La centrale può comprendere diverse funzioni, tra cui:

  • Il tastierino: generalmente presente, è una tastiera numerica che permette di inserire un codice che disattiva l’allarme, oppure lo riattiva. E’ la tecnologia solitamente presente per attivare e disattivare tutto il sistema. A volte può essere sostituita da una chiave, più sicura ma più difficile da condividere con i familiari.

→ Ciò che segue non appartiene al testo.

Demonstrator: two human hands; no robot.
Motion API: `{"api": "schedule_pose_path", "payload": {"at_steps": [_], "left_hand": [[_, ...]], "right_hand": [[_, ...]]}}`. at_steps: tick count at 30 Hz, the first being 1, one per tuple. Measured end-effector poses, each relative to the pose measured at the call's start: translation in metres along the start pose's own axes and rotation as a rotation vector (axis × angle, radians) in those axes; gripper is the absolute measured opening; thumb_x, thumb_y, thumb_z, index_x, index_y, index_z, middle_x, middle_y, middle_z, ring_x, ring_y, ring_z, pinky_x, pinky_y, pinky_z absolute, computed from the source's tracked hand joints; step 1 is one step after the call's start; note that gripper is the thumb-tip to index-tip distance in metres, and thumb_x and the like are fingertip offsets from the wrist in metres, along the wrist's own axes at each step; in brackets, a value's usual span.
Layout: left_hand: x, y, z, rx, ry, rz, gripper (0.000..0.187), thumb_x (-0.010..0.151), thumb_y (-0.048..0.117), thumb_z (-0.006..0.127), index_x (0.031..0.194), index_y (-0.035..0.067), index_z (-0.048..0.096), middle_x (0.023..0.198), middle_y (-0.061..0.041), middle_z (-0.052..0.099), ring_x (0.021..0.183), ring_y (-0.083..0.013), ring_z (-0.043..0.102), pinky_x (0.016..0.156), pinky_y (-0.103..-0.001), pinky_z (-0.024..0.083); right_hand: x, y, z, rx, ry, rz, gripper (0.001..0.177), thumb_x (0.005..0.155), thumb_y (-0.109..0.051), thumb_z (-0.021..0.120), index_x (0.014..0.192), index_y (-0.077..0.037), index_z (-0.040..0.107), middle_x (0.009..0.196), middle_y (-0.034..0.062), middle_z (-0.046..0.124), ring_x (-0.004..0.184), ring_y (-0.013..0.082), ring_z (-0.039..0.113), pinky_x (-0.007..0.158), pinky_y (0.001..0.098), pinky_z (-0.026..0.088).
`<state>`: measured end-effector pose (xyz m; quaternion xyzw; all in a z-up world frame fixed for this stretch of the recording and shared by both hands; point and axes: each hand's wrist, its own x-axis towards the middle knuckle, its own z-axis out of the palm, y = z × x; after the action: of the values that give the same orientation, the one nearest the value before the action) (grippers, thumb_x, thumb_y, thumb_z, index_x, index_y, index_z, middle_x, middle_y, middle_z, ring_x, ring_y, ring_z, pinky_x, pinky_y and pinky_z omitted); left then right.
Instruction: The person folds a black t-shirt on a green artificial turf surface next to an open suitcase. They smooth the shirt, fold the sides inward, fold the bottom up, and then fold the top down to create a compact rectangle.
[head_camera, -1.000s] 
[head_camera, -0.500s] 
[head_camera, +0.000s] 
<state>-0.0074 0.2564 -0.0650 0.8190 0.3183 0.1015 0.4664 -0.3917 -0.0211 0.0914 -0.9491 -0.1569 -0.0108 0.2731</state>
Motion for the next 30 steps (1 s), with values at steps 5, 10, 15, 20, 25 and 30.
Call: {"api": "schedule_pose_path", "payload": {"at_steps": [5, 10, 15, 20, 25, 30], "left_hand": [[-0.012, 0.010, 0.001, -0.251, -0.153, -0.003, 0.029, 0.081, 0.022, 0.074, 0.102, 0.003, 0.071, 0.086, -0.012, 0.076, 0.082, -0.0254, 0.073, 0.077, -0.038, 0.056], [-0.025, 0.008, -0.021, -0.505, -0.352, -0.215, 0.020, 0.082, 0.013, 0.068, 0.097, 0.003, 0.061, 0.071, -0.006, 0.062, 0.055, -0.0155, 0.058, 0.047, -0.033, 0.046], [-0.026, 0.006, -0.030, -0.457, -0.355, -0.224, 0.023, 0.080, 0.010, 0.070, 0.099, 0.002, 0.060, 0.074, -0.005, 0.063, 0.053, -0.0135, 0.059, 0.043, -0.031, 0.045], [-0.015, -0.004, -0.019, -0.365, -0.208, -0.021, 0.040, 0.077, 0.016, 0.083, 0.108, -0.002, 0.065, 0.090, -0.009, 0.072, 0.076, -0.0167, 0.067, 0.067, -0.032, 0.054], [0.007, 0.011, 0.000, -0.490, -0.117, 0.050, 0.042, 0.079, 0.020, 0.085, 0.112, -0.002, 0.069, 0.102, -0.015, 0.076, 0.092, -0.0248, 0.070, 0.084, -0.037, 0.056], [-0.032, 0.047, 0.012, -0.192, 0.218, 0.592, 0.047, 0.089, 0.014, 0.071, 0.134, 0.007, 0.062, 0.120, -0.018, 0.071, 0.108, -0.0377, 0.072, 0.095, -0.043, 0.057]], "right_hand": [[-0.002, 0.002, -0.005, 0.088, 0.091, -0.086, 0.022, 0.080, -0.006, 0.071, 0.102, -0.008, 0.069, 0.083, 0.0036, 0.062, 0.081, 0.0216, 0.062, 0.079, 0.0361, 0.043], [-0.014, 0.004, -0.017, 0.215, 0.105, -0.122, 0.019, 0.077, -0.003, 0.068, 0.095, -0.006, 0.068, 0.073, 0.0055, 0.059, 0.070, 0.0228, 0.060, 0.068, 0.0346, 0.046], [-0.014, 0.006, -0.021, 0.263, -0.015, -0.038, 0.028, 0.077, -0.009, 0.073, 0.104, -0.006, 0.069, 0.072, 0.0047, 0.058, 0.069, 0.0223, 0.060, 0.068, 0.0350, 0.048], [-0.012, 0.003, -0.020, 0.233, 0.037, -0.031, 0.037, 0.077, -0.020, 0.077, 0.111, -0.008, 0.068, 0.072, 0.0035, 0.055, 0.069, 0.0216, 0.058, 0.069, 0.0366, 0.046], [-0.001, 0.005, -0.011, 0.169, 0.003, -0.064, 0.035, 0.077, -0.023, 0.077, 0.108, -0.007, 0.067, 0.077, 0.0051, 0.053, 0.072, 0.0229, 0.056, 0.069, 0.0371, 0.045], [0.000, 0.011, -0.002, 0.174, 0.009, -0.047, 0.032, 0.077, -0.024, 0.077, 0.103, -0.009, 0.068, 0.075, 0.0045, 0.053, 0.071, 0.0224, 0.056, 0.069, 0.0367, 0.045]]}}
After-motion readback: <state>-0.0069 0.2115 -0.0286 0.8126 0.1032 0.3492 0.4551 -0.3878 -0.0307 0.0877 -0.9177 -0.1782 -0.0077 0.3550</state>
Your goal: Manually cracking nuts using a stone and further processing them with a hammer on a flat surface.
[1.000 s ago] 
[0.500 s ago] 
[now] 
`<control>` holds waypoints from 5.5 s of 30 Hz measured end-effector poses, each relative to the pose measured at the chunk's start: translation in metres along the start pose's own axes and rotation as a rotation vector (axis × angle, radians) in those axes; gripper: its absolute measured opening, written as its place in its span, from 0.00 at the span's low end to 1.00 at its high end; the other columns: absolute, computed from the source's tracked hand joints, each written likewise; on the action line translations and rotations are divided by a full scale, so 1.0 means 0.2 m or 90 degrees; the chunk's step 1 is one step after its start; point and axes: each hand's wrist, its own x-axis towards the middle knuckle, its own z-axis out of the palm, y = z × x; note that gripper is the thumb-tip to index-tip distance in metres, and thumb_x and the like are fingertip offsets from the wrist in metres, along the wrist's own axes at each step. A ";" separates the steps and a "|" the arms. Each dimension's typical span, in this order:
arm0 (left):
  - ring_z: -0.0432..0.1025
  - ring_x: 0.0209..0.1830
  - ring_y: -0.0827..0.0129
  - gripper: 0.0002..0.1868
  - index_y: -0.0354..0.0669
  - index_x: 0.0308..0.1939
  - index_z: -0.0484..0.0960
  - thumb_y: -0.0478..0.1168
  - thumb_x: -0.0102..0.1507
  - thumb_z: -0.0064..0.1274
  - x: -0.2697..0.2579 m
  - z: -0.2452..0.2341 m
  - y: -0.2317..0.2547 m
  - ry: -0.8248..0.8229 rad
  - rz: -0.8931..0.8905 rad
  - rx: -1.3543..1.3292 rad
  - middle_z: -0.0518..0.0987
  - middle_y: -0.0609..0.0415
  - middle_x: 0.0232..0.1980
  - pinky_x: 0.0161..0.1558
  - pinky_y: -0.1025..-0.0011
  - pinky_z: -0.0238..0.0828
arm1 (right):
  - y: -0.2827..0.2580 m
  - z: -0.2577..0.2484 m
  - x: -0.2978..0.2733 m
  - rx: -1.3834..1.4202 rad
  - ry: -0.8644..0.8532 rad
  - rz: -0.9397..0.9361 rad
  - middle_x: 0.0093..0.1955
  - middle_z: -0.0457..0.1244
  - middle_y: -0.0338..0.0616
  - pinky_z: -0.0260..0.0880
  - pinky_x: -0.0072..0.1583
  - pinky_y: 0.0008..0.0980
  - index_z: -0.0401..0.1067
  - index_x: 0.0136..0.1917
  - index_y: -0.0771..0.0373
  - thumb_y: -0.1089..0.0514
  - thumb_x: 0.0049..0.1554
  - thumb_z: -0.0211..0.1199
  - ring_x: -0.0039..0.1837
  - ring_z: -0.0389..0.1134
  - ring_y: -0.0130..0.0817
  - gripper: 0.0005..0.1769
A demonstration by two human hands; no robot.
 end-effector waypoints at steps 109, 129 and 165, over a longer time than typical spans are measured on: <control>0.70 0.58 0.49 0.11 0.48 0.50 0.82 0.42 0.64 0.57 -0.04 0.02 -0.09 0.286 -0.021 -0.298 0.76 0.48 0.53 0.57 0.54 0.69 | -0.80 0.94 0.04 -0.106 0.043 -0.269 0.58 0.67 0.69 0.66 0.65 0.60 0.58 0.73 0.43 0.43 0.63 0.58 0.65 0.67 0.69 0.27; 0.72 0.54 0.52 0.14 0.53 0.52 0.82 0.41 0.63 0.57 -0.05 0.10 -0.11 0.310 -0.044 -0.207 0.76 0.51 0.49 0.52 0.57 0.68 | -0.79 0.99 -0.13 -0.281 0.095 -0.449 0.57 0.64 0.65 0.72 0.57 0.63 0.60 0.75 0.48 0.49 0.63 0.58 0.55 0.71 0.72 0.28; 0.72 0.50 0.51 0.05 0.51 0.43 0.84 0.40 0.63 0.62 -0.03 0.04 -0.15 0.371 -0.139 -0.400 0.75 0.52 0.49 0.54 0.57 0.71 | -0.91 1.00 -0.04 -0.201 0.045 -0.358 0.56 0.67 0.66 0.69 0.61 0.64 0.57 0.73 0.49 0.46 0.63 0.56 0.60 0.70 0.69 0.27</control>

Da notare che esistono anche dei tastierini, da installare vicino alla porta, separati dalla centrale.
  • Il telecomando: è un semplice telecomando che si tiene attaccato alle chiavi e, come per la macchina, attiva e disattiva l’allarme.
  • Il collegamento GSM: nella centrale può essere presente una SIM, sempre attiva, che è in grado di far partire una chiamata o inviare un SMS nel caso l’allarme si attivi. La chiamata, o l’SMS, arrivano sia al proprietario di casa, sia ad una centrale di polizia o di guardie giurate, che possono in questo modo verificare che cosa succede.
  • Il collegamento Wi-Fi: la centrale ha una propria rete wireless per gli accessori, ma si può collegare anche al modem, quindi ad internet. Questa tecnologia è utile per avere informazioni aggiuntive, tramite app su smartphone, sull’attivazione dell’antifurto: possiamo sapere quando l’allarme è suonato, quale sensore lo ha rilevato e, se abbiamo delle videocamere, anche vedere che cosa sta succedendo in casa. Interessante anche la possibilità di disattivare l’allarme a distanza.
  • Sistemi non antifurto: alcune centrali possono essere collegate anche a sensori che non riguardano l’antifurto, come il sensore antifumo o il sensore che rileva la presenza dell’acqua, per fornire un servizio completo sulla sicurezza dell’abitazione.
  • Sistema nebbiogeno: poco diffuso ma molto scenografico, emette una nebbia densa in caso di attivazione dell’allarme, impedendo ad eventuali intrusi di guardarsi intorno.

3. Acquisto dei componenti in kit: la soluzione più economica

Per iniziare con il fai da te, i kit sono la soluzione più pratica ed economica. Consentono di risparmiare e aggiungere componenti in futuro.

Quando si sceglie un kit, attenzione a:

  • Costo: troppo basso può significare qualità inferiore
  • Compatibilità dei componenti aggiuntivi

Alcuni consigli se si opta per il kit antifurto

I kit sono di diverso tipo, e differiscono principalmente per gli accessori che sono inclusi all’interno: ci sono quelli che prediligono i sensori di movimento, altri in cui sono inclusi più sensori da porte e finestre, altri ancora che hanno una centralina semplice e sono fatti per essere configurati da smartphone.

Quando si acquista, sempre fare attenzione a due aspetti:

  • Il costo: in generale, costi troppo bassi identificano una scarsa qualità del prodotto. O manca la centrale, quindi il kit è in realtà un pacco di accessori standalone, oppure la centrale ha scarsa capacità, quindi scarsa portata, e potrebbe non essere sufficiente a coprire tutta la casa. Il prezzo non va in parallelo alla qualità, certamente, ma se qualcosa costa troppo poco è meglio indagare prima di acquistare;
  • La presenza degli accessori compatibili, che non devono costare eccessivamente. L’acquisto del kit generalmente fa risparmiare rispetto ai singoli accessori, ma se vogliamo avere la possibilità di espandere l’antifurto in futuro è importante fare attenzione anche a questo aspetto.

4. Le videocamere wifi e IOT per aumentare il grado di sicurezza

Le telecamere possono integrarsi con l’impianto antifurto, permettendo di monitorare ingressi e registrare eventuali intrusi. Alcune offrono riconoscimento facciale o invio notifiche in tempo reale.

Accenniamo alle telecamere in questa guida poichè in alcuni kit di antifurto ne comprendono alcune: se volete approfondire l’argomento vi consigliamo di visitare la sezione “Videosorveglianza“.

5. Conclusione

Esistono oggi numerose opzioni di antifurto. Per aree estese o esigenze particolari, può essere preferibile affidarsi a un tecnico. Per piccoli appartamenti o installazioni fai da te, un kit wireless ben scelto offre sicurezza ed espandibilità.